Proactive Privacy Monitoring

FairWarning Helps Halifax Regional Health System Replace Their Manual Processes With Proactive Privacy Intelligence

Looking to dramatically simplify their auditing process in order to keep up with increasing regulatory requirements, FairWarning’s patient privacy solution gave Halifax Regional Health System what they were looking for.

Download Full Story

Executive Summary

As an early adopter of EHRs, Halifax Regional was always aware of the need to address privacy and security concerns. With McKesson as their primary EHR vendor, they had been using McKesson STAR Audit for reporting on activity within their clinical systems for 17 years.
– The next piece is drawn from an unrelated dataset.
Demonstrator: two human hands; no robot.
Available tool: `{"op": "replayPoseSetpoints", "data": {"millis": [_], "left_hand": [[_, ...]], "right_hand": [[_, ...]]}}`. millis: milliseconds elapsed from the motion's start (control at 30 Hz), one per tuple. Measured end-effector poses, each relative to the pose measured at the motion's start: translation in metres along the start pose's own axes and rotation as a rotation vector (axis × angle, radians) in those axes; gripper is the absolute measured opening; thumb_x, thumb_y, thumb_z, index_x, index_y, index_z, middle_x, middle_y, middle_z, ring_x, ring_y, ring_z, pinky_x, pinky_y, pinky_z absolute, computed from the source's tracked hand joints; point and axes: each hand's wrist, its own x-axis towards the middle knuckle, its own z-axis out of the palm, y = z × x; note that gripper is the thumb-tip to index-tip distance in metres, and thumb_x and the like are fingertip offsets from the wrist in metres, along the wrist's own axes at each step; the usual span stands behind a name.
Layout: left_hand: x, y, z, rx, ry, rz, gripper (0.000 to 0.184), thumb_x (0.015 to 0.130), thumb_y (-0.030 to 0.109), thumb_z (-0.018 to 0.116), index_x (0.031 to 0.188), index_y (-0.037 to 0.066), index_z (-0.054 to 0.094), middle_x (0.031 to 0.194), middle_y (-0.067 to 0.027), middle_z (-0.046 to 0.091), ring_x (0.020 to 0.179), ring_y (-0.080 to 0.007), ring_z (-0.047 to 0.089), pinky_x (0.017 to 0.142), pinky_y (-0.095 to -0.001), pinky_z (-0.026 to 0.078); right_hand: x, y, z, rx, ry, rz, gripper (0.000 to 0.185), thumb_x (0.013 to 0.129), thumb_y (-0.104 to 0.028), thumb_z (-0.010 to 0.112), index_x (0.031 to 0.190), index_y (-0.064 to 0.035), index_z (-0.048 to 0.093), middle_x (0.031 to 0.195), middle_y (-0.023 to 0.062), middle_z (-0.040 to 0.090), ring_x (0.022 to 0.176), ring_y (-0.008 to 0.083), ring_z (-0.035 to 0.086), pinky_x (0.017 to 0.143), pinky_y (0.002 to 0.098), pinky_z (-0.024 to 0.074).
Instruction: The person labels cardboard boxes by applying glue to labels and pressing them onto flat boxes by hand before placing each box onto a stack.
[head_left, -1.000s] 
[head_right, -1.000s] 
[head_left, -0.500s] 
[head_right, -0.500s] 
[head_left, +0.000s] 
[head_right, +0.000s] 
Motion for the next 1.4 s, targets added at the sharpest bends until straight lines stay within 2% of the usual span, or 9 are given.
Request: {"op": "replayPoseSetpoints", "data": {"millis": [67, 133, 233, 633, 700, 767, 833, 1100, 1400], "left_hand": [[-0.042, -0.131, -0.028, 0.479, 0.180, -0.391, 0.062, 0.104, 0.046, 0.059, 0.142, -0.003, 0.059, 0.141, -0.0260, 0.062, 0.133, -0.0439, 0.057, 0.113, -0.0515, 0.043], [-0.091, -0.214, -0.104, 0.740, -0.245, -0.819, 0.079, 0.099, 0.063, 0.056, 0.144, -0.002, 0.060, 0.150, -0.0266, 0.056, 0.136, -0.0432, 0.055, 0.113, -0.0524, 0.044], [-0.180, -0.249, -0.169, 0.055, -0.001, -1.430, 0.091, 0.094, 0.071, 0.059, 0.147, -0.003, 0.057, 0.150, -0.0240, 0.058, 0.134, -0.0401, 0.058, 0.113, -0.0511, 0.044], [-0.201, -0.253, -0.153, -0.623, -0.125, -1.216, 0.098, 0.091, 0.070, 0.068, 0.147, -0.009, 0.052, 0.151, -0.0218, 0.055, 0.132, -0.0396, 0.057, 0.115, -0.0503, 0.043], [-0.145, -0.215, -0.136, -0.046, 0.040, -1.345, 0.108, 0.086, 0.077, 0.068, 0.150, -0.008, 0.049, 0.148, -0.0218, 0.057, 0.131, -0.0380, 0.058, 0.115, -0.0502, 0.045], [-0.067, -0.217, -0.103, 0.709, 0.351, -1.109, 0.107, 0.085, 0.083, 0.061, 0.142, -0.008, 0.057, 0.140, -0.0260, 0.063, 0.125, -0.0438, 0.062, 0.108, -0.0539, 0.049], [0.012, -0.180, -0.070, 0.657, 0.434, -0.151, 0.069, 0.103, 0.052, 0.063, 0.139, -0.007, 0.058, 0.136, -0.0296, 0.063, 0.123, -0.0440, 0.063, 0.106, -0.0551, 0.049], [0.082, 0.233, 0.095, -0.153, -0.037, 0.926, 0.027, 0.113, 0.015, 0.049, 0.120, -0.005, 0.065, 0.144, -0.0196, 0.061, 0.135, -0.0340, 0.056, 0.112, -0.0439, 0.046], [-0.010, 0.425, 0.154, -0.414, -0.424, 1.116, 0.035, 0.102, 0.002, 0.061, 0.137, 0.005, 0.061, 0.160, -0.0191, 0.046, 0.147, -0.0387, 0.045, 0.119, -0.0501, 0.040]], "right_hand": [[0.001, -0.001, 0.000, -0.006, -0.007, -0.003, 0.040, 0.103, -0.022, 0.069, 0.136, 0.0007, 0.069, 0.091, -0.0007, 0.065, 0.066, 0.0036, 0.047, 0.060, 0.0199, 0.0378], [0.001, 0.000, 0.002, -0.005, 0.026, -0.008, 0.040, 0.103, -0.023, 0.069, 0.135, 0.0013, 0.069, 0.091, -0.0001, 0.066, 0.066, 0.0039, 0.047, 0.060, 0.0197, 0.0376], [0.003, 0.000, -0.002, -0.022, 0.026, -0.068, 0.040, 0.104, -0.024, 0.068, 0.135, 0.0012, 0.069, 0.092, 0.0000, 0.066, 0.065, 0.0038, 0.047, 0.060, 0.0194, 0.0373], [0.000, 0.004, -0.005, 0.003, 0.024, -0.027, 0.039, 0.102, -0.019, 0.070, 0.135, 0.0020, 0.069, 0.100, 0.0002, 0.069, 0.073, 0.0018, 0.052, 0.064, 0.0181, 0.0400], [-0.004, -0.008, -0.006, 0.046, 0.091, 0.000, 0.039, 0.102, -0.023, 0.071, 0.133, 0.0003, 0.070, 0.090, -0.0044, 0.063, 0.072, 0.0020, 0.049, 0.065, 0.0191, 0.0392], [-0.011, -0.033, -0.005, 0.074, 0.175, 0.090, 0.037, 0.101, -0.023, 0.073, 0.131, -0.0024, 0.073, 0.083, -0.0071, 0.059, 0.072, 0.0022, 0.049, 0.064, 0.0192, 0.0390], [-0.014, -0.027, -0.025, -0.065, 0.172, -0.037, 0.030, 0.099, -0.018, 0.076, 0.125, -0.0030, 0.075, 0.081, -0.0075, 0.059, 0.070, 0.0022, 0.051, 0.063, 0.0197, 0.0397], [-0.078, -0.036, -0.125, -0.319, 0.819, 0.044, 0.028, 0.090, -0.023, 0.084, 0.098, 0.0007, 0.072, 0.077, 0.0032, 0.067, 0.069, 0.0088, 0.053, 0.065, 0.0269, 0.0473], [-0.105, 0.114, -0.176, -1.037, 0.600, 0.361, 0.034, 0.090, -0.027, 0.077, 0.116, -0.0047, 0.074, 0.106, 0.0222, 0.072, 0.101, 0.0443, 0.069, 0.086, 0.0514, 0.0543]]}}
With increasing regulations and standards for privacy and security, Halifax Regional knew they could not keep up with requirements using the current manual auditing process. Long before ARRA HITECH, the privacy office at Halifax Regional was seeking a tool to provide: Proactive privacy monitoring to detect breaches independent of receiving a complaint, Effective random auditing capabilities, Advanced analysis and reporting off of audit log data, and Automation of compliance auditing for HIPAA.

The result? Once FairWarning was up and running, education and communication was conducted across the organization, that access to EHRs was being monitored. This lead to a dramatic decrease in incidences throughout the organization.  In addition, when the Chief Privacy Officer receives a request for a report of all access to a particular patient’s record, she has the report in hand and emailed to the requesting manager within 15 minutes. Prior to FairWarning, this would have taken 2 to 3 days or longer, and possibly up to 4 weeks if a report required vendor assistance.

“Prior to FairWarning, we didn’t trust the audit log data. It was like stabbing in the dark, hoping you hit what you were looking for.”

“Using McKesson Services, we were able to implement a new audit source in less than one day. I was very impressed.”

“With FairWarning, I feel comfortable that I can keep an eye on employee access.”